Exercise instructions: From the material below, return every line that includes "whole".

Source material:
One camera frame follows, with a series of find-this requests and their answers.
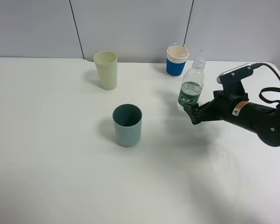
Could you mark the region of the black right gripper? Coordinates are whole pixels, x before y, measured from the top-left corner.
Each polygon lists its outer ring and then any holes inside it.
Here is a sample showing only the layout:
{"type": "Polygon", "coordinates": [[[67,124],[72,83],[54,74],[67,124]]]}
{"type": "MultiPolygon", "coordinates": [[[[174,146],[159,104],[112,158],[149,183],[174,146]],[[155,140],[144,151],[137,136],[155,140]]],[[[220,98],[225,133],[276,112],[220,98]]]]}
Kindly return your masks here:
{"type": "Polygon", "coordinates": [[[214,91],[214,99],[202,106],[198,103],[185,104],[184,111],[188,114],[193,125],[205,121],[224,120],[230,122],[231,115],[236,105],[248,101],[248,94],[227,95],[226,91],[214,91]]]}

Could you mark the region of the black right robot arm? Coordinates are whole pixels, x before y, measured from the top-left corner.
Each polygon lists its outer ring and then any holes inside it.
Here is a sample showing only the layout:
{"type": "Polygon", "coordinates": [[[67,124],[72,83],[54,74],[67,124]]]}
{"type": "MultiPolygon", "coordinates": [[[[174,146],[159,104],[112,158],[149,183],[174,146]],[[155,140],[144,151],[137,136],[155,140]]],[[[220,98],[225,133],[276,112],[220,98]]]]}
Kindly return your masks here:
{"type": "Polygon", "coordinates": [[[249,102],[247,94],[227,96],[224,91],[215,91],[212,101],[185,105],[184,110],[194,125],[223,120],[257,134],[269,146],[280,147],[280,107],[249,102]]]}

* * *

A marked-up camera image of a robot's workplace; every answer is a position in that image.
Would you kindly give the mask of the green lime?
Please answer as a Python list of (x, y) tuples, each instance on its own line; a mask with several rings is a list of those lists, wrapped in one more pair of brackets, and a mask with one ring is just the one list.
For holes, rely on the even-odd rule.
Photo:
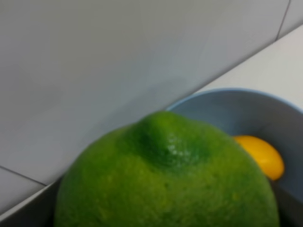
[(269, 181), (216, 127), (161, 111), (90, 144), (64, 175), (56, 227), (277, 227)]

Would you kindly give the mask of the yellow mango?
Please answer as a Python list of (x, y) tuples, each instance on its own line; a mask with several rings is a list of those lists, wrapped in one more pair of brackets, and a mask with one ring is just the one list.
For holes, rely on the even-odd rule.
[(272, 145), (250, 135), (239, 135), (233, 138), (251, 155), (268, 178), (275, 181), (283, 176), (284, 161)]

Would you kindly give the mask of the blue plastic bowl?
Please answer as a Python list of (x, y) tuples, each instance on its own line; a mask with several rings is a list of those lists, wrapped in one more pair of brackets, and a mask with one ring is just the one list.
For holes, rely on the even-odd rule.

Task answer:
Could you mark the region of the black right gripper? Coordinates are whole pixels, x before y, measured from the top-left corner.
Could you mark the region of the black right robot arm? Coordinates are whole pixels, x before y, measured from the top-left corner.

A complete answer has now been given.